■ YOUR TASK:
Give the data again exactly, without images.

Records from a data collection
──────────

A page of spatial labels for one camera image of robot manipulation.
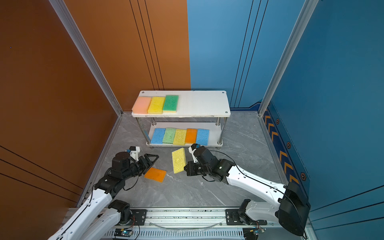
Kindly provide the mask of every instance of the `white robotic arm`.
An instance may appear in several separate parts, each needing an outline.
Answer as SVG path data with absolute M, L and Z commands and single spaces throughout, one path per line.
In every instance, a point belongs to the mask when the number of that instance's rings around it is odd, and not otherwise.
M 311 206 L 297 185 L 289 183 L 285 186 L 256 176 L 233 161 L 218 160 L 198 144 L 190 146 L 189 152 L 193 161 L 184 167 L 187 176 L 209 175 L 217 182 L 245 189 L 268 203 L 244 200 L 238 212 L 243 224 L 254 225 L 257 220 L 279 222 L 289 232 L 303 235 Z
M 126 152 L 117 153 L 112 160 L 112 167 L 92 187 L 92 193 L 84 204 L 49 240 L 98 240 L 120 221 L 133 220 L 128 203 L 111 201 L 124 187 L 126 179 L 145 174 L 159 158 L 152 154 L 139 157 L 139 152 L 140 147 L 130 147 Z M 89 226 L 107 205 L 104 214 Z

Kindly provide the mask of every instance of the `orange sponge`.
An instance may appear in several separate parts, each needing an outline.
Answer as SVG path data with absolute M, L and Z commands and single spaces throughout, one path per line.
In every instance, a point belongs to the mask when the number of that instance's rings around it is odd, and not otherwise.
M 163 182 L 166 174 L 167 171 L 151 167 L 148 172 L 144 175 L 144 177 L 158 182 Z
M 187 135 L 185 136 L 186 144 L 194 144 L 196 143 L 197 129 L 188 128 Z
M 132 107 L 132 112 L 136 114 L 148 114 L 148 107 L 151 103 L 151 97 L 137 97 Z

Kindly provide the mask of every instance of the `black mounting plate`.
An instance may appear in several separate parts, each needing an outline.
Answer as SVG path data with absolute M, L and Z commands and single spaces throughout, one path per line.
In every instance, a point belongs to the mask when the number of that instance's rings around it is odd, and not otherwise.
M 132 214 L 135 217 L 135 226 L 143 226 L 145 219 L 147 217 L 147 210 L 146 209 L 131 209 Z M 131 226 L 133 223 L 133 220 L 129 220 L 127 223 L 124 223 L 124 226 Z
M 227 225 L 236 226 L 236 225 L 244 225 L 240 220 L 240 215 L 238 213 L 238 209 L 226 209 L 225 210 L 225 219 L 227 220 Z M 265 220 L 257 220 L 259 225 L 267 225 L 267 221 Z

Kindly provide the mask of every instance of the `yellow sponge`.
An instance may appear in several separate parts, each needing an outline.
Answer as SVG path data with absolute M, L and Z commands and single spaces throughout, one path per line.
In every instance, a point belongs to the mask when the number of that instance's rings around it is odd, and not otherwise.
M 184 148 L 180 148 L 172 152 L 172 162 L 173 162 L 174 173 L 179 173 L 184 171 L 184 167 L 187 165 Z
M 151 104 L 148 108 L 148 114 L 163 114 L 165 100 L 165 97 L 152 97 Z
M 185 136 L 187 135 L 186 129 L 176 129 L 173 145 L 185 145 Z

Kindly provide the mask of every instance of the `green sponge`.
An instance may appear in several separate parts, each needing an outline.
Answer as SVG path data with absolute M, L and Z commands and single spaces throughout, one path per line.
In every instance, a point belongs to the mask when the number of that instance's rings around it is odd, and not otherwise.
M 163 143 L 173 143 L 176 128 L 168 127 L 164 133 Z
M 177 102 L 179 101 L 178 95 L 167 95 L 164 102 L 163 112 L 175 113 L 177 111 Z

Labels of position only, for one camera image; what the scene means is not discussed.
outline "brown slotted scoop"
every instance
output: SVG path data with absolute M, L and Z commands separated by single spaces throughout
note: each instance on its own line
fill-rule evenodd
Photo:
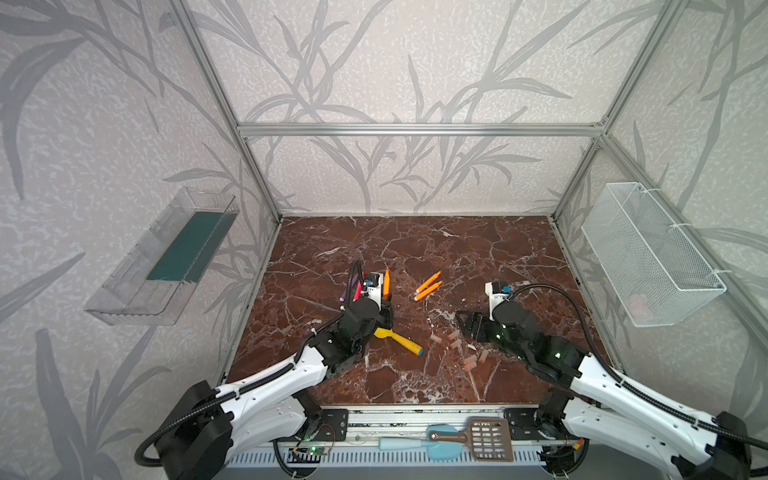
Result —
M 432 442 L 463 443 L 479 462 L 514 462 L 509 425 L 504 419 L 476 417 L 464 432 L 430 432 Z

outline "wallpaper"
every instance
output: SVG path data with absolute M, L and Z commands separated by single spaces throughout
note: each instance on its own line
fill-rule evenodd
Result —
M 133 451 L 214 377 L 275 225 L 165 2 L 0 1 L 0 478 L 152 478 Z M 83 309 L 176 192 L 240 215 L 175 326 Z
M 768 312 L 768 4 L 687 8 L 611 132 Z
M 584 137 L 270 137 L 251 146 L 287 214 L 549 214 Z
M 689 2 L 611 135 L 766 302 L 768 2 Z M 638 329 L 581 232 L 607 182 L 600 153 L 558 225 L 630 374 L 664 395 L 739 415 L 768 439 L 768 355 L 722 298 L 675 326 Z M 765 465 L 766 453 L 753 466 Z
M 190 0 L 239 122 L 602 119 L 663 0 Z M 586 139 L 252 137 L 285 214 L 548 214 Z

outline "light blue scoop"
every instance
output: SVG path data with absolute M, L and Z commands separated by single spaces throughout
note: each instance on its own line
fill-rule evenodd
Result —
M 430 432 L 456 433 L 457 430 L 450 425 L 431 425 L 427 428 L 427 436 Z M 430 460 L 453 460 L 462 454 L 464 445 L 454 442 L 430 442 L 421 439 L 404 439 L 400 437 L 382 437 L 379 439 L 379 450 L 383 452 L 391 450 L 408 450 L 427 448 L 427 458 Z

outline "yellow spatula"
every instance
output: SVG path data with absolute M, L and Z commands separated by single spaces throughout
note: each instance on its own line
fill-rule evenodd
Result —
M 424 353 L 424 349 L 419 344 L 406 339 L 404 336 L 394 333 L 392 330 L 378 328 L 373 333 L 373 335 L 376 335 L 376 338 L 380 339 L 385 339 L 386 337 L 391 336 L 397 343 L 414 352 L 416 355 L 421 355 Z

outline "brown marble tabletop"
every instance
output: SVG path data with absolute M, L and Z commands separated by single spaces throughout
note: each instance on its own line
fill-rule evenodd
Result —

──────────

■ ANSWER BELOW:
A page of spatial labels for one camera image of robot manipulation.
Kindly provide the mask of every instance of the `white robotic arm`.
An instance may appear in several separate parts, each needing an outline.
Answer as SVG path data with absolute M, L and Z commands and single spaces throughout, one path per line.
In every instance, a point belongs to the mask when the number of that instance's rings around it is odd, and not otherwise.
M 311 206 L 297 185 L 289 183 L 285 186 L 256 176 L 233 161 L 218 160 L 198 144 L 190 146 L 189 152 L 193 161 L 184 167 L 187 176 L 209 175 L 217 182 L 245 189 L 268 203 L 244 200 L 238 212 L 243 224 L 254 225 L 257 220 L 279 222 L 289 232 L 303 235 Z
M 126 152 L 117 153 L 112 160 L 112 167 L 92 187 L 92 193 L 84 204 L 49 240 L 98 240 L 120 221 L 133 220 L 128 203 L 111 201 L 124 187 L 126 179 L 145 174 L 159 158 L 152 154 L 139 157 L 139 152 L 140 147 L 130 147 Z M 89 226 L 107 205 L 104 214 Z

Kindly provide the mask of every instance of the `orange sponge`.
An instance may appear in several separate parts, each needing an outline.
Answer as SVG path data with absolute M, L and Z commands and single spaces throughout, one path per line.
In every instance, a point belongs to the mask when the number of that instance's rings around it is odd, and not otherwise.
M 163 182 L 166 174 L 167 171 L 151 167 L 148 172 L 144 175 L 144 177 L 158 182 Z
M 187 135 L 185 136 L 186 144 L 194 144 L 196 143 L 197 129 L 188 128 Z
M 132 107 L 132 112 L 136 114 L 148 114 L 148 107 L 151 103 L 151 97 L 137 97 Z

Kindly provide the mask of every instance of the `black mounting plate`.
An instance may appear in several separate parts, each needing an outline.
Answer as SVG path data with absolute M, L and Z commands and single spaces throughout, one path per line.
In every instance, a point belongs to the mask when the number of that instance's rings around it is odd, and not otherwise.
M 132 214 L 135 217 L 135 226 L 143 226 L 145 219 L 147 217 L 147 210 L 146 209 L 131 209 Z M 131 226 L 133 223 L 133 220 L 129 220 L 127 223 L 124 223 L 124 226 Z
M 227 225 L 236 226 L 236 225 L 244 225 L 240 220 L 240 215 L 238 213 L 238 209 L 226 209 L 225 210 L 225 219 L 227 220 Z M 265 220 L 257 220 L 259 225 L 267 225 L 267 221 Z

Kindly provide the mask of every instance of the `yellow sponge`.
An instance may appear in several separate parts, each needing an outline.
Answer as SVG path data with absolute M, L and Z commands and single spaces throughout, one path per line.
In every instance, a point belongs to the mask when the number of that instance's rings around it is odd, and not otherwise.
M 184 148 L 180 148 L 172 152 L 172 162 L 173 162 L 174 173 L 179 173 L 184 171 L 184 167 L 187 165 Z
M 151 104 L 148 108 L 148 114 L 163 114 L 165 100 L 165 97 L 152 97 Z
M 185 136 L 187 135 L 186 129 L 176 129 L 173 145 L 185 145 Z

Kindly provide the mask of every instance of the `green sponge`.
An instance may appear in several separate parts, each needing an outline.
Answer as SVG path data with absolute M, L and Z commands and single spaces throughout, one path per line.
In every instance, a point belongs to the mask when the number of that instance's rings around it is odd, and not otherwise.
M 163 143 L 173 143 L 176 128 L 168 127 L 164 133 Z
M 177 102 L 179 101 L 178 95 L 167 95 L 164 102 L 163 112 L 175 113 L 177 111 Z

Labels of position only, for one camera image; what the scene means is not discussed.
outline "brown slotted scoop"
every instance
output: SVG path data with absolute M, L and Z commands separated by single spaces throughout
note: each instance on its own line
fill-rule evenodd
Photo:
Result —
M 432 442 L 463 443 L 479 462 L 514 462 L 509 425 L 504 419 L 476 417 L 464 432 L 430 432 Z

outline "wallpaper"
every instance
output: SVG path data with absolute M, L and Z commands separated by single spaces throughout
note: each instance on its own line
fill-rule evenodd
Result —
M 133 451 L 214 377 L 275 225 L 165 2 L 0 1 L 0 478 L 152 478 Z M 83 309 L 176 192 L 240 215 L 175 326 Z
M 768 312 L 768 4 L 687 8 L 611 132 Z
M 584 137 L 270 137 L 251 146 L 287 214 L 549 214 Z
M 689 2 L 611 135 L 766 302 L 768 2 Z M 638 329 L 581 232 L 607 182 L 600 153 L 558 225 L 630 374 L 664 395 L 739 415 L 768 439 L 768 355 L 722 298 L 675 326 Z M 765 465 L 766 453 L 753 466 Z
M 190 0 L 239 122 L 602 119 L 663 0 Z M 586 139 L 252 137 L 285 214 L 548 214 Z

outline "light blue scoop"
every instance
output: SVG path data with absolute M, L and Z commands separated by single spaces throughout
note: each instance on its own line
fill-rule evenodd
Result —
M 430 432 L 456 433 L 457 430 L 450 425 L 431 425 L 427 428 L 427 436 Z M 430 460 L 453 460 L 462 454 L 464 445 L 454 442 L 430 442 L 421 439 L 404 439 L 400 437 L 382 437 L 379 439 L 379 450 L 383 452 L 391 450 L 408 450 L 427 448 L 427 458 Z

outline "yellow spatula"
every instance
output: SVG path data with absolute M, L and Z commands separated by single spaces throughout
note: each instance on its own line
fill-rule evenodd
Result —
M 424 353 L 424 349 L 419 344 L 406 339 L 404 336 L 394 333 L 392 330 L 378 328 L 373 333 L 373 335 L 376 335 L 376 338 L 380 339 L 385 339 L 386 337 L 391 336 L 397 343 L 414 352 L 416 355 L 421 355 Z

outline "brown marble tabletop"
every instance
output: SVG path data with absolute M, L and Z commands separated by single spaces throughout
note: each instance on its own line
fill-rule evenodd
Result —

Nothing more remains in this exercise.